* **Task description**:
The pictures must be left out, while the rest of the data is copied exactly.

[Supplied information Boundary: Start]

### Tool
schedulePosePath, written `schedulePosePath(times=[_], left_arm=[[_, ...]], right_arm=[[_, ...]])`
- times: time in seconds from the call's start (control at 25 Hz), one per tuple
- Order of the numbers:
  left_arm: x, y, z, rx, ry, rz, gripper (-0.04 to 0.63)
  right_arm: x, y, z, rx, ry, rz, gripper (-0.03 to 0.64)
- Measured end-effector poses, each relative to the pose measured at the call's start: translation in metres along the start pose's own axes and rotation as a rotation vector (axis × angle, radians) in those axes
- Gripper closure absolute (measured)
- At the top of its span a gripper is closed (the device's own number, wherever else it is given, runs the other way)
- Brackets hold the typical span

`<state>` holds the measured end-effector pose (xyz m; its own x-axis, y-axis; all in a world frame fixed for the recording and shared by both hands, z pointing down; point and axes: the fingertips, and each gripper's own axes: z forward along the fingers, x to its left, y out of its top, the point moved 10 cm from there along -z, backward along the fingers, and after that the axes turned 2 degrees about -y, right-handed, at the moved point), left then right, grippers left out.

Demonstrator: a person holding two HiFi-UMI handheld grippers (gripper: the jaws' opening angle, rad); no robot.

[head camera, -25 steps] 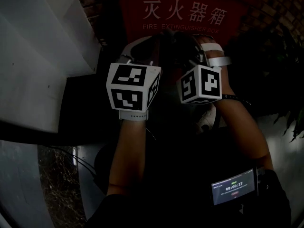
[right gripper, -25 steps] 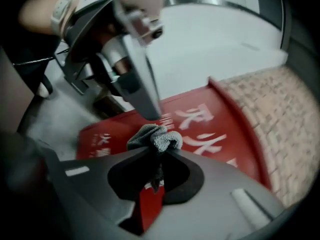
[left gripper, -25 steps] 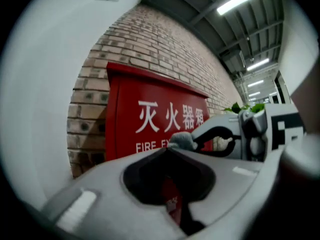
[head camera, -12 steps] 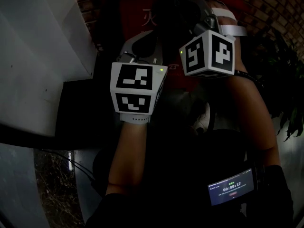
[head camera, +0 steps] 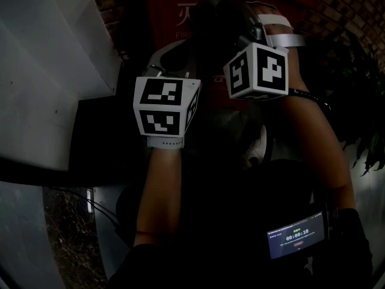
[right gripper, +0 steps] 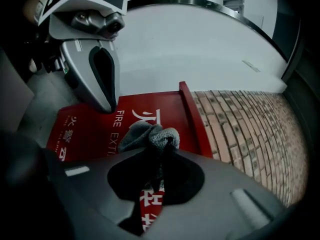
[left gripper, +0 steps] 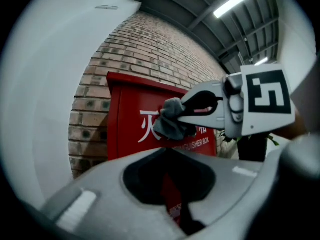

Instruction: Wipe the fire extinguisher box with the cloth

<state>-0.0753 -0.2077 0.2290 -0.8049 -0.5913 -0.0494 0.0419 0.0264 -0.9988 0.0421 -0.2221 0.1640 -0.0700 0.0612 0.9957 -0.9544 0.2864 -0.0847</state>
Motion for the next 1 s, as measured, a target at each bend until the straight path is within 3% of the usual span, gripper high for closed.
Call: schedulePosePath(times=[0.36, 0.64, 1.0], left_arm=[[0.0, -0.027, 0.01, 0.025, -0.002, -0.02, 0.592], [-0.006, -0.043, 0.016, 0.072, -0.001, -0.01, 0.592], [-0.001, -0.082, 0.024, 0.168, -0.003, -0.052, 0.592]], right_arm=[[0.033, -0.005, 0.002, -0.01, 0.047, 0.041, 0.584], [0.075, -0.007, 0.002, 0.006, 0.161, 0.019, 0.584], [0.13, -0.006, 0.011, 0.001, 0.264, 0.041, 0.584]])
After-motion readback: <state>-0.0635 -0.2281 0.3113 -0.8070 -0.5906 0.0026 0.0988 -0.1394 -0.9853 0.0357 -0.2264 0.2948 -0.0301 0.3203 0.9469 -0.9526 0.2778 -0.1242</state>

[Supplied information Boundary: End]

* **Task result**:
### Tool
schedulePosePath, written `schedulePosePath(times=[_], left_arm=[[_, ...]], right_arm=[[_, ...]])`
- times: time in seconds from the call's start (control at 25 Hz), one per tuple
- Order of the numbers:
  left_arm: x, y, z, rx, ry, rz, gripper (-0.04 to 0.63)
  right_arm: x, y, z, rx, ry, rz, gripper (-0.03 to 0.64)
- Measured end-effector poses, each relative to the pose measured at the call's start: translation in metres along the start pose's own axes and rotation as a rotation vector (axis × angle, radians) in those axes
- Gripper closure absolute (measured)
- At the top of its span a gripper is closed (the device's own number, wherever else it is given, runs the other way)
- Brackets hold the typical span

`<state>` holds the measured end-effector pose (xyz m; its own x-axis, y-axis; all in a world frame fixed for the recording and shared by both hands, z pointing down; point and axes: the fingertips, and each gripper's own axes: z forward along the fingers, x to its left, y out of its top, the point moved 10 cm from there along -z, backward along the fingers, and after that the axes turned 2 degrees about -y, right-handed, at the moved point), left then right, grippers left out.

Demonstrator: a person holding two HiFi-UMI handheld grippers (gripper: the jaws' opening angle, rad); no robot.

[head camera, -25 steps] 
[right gripper, -25 steps] 
[left gripper, -25 steps] 
[head camera, -12 steps] 
[head camera, +0 steps] 
[right gripper, +0 steps] 
[left gripper, +0 steps] 

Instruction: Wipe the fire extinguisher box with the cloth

<state>-0.0753 -0.2077 0.2290 -0.8049 -0.5913 -0.0494 0.0419 0.0264 -0.9988 0.0421 -0.2221 0.1640 -0.0700 0.0612 0.9957 -0.9544 0.2864 -0.0847</state>
Motion for the next 1 s, as measured, a target at each bend until the straight path is within 3% of the usual span, gripper high for closed.
Call: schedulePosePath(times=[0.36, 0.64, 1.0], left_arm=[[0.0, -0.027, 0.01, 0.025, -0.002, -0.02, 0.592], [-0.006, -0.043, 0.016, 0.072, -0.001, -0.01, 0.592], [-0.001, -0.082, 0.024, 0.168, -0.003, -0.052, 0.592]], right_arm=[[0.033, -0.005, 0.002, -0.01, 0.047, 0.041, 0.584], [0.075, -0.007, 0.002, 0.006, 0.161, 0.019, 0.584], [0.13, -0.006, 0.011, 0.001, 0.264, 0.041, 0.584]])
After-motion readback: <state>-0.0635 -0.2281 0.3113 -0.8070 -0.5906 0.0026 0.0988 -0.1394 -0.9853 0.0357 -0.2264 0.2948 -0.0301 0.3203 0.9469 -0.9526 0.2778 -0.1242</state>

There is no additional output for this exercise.